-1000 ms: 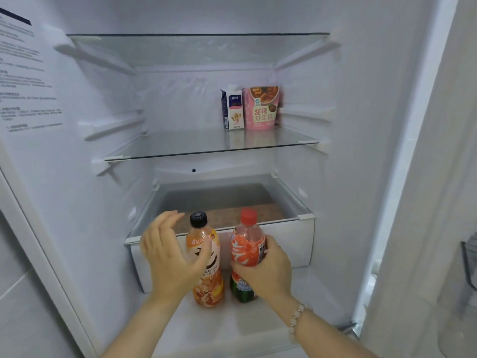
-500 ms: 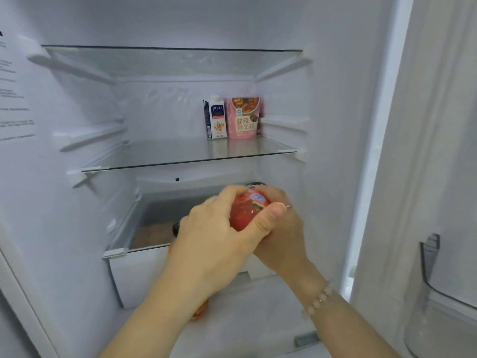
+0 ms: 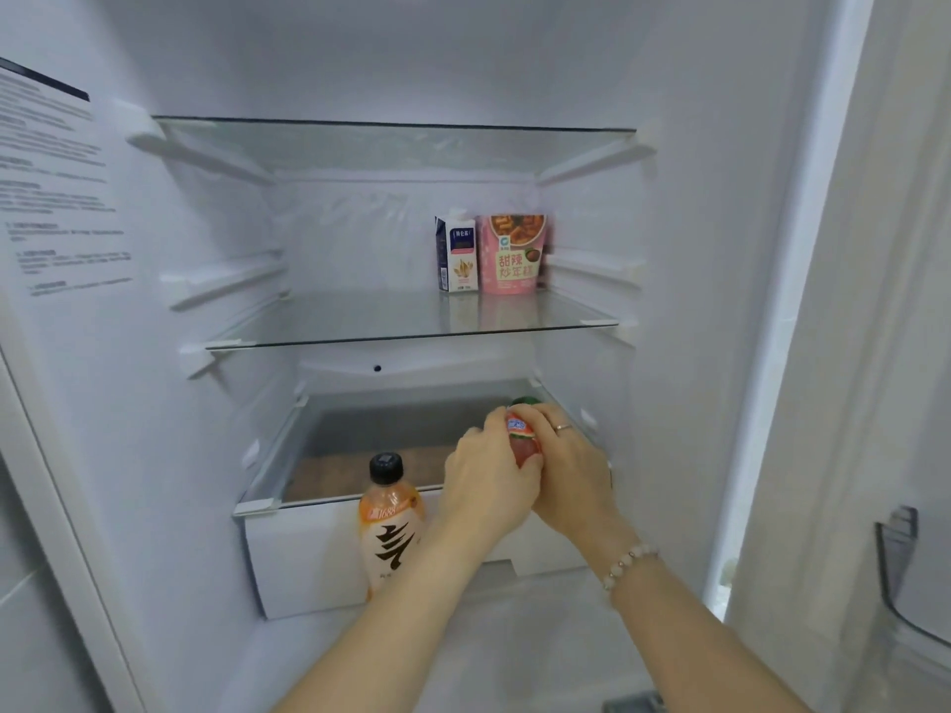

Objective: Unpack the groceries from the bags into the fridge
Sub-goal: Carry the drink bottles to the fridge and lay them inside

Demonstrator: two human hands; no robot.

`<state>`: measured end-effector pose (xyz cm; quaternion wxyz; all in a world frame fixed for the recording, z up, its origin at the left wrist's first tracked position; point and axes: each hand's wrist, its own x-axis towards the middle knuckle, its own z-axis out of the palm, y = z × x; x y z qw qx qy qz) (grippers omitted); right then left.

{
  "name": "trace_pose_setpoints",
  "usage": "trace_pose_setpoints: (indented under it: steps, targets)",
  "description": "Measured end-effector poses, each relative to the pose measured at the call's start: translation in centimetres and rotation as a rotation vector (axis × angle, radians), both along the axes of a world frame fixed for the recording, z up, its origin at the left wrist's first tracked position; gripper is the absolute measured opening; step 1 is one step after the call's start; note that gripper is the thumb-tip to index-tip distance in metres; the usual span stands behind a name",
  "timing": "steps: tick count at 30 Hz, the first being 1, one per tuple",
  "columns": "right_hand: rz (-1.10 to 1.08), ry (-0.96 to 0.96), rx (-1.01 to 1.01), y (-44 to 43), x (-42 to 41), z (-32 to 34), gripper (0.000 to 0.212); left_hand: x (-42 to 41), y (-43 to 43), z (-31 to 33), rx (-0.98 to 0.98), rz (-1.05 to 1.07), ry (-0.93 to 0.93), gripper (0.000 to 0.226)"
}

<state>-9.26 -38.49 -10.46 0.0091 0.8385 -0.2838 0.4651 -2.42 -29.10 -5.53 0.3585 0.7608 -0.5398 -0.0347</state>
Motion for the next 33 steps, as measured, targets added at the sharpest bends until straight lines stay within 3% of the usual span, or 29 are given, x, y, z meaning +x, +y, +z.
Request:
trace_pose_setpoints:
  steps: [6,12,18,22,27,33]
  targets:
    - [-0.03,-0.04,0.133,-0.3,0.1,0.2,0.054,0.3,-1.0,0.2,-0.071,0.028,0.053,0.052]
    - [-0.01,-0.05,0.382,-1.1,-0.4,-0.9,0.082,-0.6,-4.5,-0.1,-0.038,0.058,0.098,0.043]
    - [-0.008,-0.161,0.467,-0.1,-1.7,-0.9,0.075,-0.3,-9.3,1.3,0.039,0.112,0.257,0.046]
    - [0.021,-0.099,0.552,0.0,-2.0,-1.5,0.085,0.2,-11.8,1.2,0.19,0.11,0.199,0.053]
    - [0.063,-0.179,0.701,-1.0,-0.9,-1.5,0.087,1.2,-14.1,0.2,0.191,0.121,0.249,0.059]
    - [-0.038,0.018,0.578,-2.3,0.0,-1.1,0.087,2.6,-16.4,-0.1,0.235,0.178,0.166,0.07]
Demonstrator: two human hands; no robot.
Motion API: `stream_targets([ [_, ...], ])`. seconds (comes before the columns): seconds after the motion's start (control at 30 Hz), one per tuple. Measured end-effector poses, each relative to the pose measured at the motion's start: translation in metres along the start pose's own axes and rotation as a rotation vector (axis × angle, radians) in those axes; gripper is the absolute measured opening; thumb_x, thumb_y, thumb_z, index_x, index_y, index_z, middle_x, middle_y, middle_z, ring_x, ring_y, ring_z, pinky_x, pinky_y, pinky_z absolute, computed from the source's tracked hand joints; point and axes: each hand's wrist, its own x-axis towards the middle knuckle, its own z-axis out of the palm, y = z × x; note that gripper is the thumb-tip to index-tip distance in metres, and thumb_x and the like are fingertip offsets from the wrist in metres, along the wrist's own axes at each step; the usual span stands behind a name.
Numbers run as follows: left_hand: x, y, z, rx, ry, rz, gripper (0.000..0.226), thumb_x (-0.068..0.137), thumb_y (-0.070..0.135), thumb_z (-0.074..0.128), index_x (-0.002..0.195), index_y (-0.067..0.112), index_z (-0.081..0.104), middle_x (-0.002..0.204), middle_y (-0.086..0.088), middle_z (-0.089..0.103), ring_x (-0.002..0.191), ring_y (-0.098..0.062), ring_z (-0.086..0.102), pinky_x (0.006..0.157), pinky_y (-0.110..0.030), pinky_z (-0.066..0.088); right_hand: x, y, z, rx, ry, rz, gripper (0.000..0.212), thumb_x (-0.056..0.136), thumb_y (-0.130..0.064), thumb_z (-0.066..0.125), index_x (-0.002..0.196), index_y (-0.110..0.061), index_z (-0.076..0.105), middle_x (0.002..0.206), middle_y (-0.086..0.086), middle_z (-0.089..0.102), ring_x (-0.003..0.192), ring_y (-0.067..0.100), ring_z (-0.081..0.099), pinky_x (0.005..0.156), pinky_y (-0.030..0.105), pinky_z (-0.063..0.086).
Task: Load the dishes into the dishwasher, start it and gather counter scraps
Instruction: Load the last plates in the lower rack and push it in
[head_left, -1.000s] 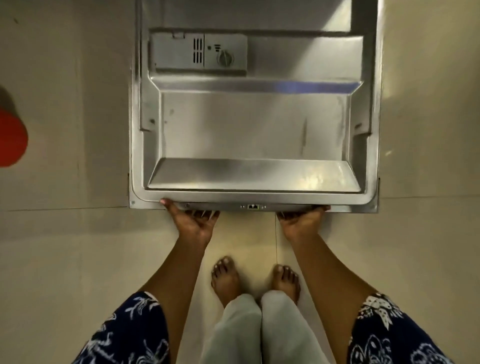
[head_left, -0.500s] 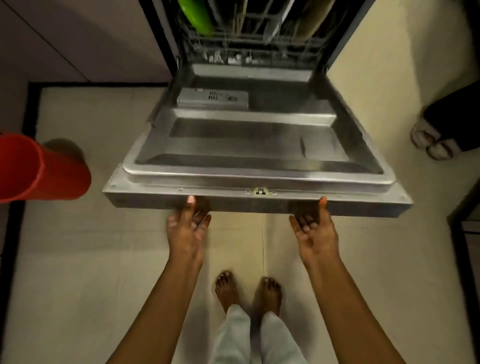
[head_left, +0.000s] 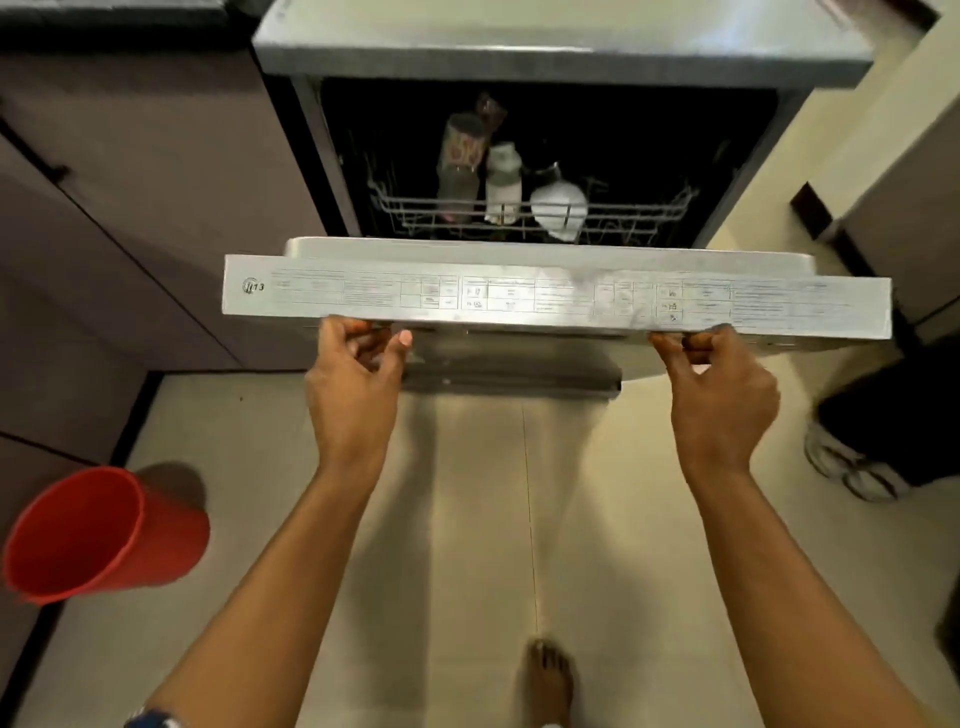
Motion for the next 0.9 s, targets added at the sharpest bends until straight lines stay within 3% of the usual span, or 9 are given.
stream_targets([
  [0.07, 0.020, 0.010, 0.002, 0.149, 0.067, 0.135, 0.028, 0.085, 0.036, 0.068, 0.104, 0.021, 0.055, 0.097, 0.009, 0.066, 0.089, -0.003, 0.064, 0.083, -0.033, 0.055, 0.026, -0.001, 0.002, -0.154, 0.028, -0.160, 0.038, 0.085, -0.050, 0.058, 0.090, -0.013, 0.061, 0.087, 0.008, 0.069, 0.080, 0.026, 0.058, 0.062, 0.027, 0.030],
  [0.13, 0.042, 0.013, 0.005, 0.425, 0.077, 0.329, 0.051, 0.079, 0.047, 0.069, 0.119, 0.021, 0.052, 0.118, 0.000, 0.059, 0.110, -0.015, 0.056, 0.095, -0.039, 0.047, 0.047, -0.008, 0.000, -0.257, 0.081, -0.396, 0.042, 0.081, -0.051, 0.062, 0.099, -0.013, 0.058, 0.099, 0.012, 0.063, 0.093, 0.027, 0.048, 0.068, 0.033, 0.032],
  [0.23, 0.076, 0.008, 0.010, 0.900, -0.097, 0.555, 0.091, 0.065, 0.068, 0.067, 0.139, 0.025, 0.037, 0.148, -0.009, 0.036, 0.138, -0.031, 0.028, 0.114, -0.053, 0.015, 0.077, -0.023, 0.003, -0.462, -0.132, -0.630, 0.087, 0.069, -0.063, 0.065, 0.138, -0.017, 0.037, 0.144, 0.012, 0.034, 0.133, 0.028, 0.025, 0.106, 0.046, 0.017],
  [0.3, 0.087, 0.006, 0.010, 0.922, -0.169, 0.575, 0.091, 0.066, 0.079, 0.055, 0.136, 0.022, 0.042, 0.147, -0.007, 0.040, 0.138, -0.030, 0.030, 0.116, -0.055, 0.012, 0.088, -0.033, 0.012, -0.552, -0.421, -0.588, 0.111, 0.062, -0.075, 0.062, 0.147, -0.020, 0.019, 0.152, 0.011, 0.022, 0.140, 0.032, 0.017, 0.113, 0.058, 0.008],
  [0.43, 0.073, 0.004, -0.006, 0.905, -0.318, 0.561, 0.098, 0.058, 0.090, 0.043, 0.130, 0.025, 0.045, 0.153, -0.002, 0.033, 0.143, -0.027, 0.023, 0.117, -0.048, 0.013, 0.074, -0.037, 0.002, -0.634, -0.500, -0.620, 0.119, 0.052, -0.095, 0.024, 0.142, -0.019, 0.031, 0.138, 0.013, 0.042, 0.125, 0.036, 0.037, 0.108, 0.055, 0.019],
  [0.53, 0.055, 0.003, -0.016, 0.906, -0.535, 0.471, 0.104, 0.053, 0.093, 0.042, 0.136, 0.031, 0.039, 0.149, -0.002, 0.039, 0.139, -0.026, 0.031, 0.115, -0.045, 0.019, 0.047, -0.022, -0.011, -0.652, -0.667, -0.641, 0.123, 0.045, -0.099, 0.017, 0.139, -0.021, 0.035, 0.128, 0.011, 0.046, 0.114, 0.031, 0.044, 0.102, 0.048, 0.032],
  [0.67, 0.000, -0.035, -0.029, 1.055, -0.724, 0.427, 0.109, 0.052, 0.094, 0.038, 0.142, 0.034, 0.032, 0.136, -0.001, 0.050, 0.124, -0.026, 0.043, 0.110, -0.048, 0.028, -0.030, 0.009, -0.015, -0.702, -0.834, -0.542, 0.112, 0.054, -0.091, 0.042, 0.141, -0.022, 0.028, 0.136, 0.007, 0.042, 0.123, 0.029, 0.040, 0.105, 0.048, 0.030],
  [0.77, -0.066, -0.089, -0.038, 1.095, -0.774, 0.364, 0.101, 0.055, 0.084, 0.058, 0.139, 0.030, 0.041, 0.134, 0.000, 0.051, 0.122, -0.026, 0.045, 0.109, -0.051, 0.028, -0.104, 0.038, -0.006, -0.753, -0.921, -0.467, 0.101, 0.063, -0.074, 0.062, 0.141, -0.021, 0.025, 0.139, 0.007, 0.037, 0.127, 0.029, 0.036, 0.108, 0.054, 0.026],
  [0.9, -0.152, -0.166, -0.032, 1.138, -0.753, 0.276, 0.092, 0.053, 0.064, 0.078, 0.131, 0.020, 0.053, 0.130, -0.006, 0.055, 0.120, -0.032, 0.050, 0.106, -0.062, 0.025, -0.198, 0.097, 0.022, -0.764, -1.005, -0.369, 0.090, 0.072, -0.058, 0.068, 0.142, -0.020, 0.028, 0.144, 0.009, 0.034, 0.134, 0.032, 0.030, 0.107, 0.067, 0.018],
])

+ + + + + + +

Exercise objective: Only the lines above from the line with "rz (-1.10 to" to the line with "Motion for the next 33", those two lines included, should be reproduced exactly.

Exercise answer:
  "columns": "right_hand: rz (-1.10 to 1.08), ry (-0.96 to 0.96), rx (-1.01 to 1.01), y (-44 to 43), x (-42 to 41), z (-32 to 34), gripper (0.000 to 0.212); left_hand: x (-42 to 41), y (-43 to 43), z (-31 to 33), rx (-0.98 to 0.98), rz (-1.05 to 1.07), ry (-0.93 to 0.93), gripper (0.000 to 0.226)"
}

<state>-9.26 -38.49 -10.46 0.0091 0.8385 -0.2838 0.4651 -2.42 -29.10 -5.53 0.3585 0.7608 -0.5398 -0.0347</state>
Motion for the next 33 steps, as measured, targets added at the sharpest bends until straight lines stay within 3% of the usual span, or 29 are given, x, y, z meaning +x, +y, +z.

There's nothing else to the answer.